(also CEOLWULPH or CEOLULPH)
Coelwulf, King of Northumbria and monk of Lindisfarne, date and place of birth not known; died at Lindisfarne, 764. His ancestry is thus given by the “Anglo-Saxon Chronicle”: “Ceolwulf was the son of Cutha, Cutha of Cuthwin, Cuthwin of Leoldwald, Leoldwald of Egwald, Egwald of Aldhelm, Aldhelm of Ocga, Ocga of Ida, Ida of Eoppa.” Harpsfeld says that he succeeded Osred on the throne, but most authorities say that he was adopted as heir by Osric in 729. Learned and pious, he lacked the vigour and authority necessary for a ruler. Bede bears witness to his learning and piety in the introductory chapter of his “Ecclesiastical History”. He dedicated this work “to the most glorious King Ceolwulph”, sent it to him for his approval, and addresses him thus: “I cannot but commend the sincerity and zeal, with which you not only give ear to hear the words of Holy Scripture, but also industriously take care to become acquainted with the actions and sayings of former men of renown.”

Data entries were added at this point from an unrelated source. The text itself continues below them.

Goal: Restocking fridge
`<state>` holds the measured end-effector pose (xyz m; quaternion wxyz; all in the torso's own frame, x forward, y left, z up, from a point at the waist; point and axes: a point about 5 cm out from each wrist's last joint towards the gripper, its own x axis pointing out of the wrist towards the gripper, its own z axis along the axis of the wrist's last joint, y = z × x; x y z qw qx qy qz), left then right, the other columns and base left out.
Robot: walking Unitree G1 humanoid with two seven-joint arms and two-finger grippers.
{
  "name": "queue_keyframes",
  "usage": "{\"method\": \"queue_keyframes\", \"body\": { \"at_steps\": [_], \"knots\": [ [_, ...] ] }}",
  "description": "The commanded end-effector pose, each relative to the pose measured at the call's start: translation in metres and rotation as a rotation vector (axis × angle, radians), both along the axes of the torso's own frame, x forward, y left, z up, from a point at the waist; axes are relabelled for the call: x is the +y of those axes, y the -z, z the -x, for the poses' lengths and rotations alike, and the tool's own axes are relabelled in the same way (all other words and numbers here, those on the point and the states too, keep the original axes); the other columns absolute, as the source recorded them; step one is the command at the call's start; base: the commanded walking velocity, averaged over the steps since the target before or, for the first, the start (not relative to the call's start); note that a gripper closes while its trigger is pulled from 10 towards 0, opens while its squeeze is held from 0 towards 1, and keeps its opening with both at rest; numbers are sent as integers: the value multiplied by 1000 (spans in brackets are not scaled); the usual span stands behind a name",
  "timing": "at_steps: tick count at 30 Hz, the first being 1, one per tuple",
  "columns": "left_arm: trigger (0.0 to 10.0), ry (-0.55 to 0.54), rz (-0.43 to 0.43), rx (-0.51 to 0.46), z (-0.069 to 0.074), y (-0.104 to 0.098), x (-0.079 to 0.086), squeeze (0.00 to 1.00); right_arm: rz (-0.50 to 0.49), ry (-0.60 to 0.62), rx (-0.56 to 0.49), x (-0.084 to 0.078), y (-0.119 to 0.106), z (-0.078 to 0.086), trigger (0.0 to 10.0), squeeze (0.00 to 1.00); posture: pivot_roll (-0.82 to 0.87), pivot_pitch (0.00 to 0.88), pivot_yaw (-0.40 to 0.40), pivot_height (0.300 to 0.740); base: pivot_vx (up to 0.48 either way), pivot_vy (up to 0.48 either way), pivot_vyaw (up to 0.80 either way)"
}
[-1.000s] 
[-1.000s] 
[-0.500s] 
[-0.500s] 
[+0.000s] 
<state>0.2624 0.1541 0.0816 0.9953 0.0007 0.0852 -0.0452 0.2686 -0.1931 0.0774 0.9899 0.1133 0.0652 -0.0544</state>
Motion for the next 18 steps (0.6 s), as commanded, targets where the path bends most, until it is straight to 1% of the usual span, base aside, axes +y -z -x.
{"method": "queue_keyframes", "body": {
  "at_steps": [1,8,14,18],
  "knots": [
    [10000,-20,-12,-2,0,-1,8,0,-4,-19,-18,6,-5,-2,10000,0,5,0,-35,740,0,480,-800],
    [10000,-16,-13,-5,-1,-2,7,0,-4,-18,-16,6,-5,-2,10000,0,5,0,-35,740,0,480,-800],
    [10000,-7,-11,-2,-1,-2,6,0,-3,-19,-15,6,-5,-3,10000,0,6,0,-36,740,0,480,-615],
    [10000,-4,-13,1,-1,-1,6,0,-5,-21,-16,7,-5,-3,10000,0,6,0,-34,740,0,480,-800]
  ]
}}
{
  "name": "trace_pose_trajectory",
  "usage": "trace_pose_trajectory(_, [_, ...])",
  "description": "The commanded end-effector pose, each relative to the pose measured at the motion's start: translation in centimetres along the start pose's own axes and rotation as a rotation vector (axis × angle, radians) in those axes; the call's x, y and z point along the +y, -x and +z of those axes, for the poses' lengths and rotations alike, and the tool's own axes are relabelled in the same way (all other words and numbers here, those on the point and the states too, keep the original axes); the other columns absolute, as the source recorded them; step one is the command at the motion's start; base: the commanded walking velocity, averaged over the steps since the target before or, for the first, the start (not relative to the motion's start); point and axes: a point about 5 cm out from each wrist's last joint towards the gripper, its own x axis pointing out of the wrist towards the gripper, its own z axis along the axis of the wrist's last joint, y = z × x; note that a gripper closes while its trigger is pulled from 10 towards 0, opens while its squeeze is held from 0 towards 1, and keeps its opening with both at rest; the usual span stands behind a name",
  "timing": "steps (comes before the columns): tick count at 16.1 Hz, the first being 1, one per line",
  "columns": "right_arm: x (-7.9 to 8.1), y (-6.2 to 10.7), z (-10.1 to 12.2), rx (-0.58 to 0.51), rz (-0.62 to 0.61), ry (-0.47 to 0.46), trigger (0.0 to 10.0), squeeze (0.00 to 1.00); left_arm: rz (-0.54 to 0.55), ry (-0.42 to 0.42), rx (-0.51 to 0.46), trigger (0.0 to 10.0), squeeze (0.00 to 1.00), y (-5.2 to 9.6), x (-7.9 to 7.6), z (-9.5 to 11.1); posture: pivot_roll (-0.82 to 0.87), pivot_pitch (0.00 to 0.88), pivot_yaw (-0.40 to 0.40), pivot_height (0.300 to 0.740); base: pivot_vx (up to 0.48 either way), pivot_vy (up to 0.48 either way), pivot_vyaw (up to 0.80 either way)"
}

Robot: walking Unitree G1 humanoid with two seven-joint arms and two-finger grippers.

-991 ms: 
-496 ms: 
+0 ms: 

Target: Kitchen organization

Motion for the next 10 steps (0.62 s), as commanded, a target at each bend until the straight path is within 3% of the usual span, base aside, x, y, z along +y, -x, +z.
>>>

His unfitness for his duties as king prompted his subjects to seize him and confine him in a monastery in the second year of his reign. He escaped from this confinement and reascended the throne. During his reign he appointed his cousin Egbert to be Bishop of York, and Bede tells us that the ecclesiastical affairs of his kingdom were presided over by the four bishops, Wilfrid, Ethelwald, Acca, and Pecthelm. After a reign of eight years he wearied of “the splendid cares of royalty”, and voluntarily resigned to become a monk at Lindisfarne (738). His cousin Eadbert succeeded him. Ranulphus Cestrensis speaks of his retirement to St. Bede’s monastery of Jarrow, but all others agree that it was Lindisfarne. He brought to the monastery many treasures and much land, and after his entrance the monks were first allowed to drink wine and beer, contrary to the tradition handed down from St. Aidan, who only allowed them milk or water. Henry of Huntingdon, when entering into detail with regard to his retirement, says he was principally urged to it by reading the writings of Bede on the lives of former kings who had resigned their thrones to enter the monastic state. He was buried in the cathedral of Lindisfarne next to the tomb of St. Cuthbert, and, according to Malmesbury, many miracles were wrought at his tomb. The body was afterwards transferred to the mainland of Northumberland, probably along with St. Cuthbert’s, in order to preserve it from desecration at the time of the Danish invasion. His feast day in the calendar is the 15th of January.
BEDE, Eccles. History (ed. (GILES), I, 334, 335, 34O; Acta SS., Jan. 25,I; LINGARD, Hist. of England (London, 1854), I, 71, 72; DIXON AND RAINE’S Fasti Eborac., 94; Anglo-Saxon Chronicle (ed. GILES), index; RAINE, Hist. of North Durham, 68.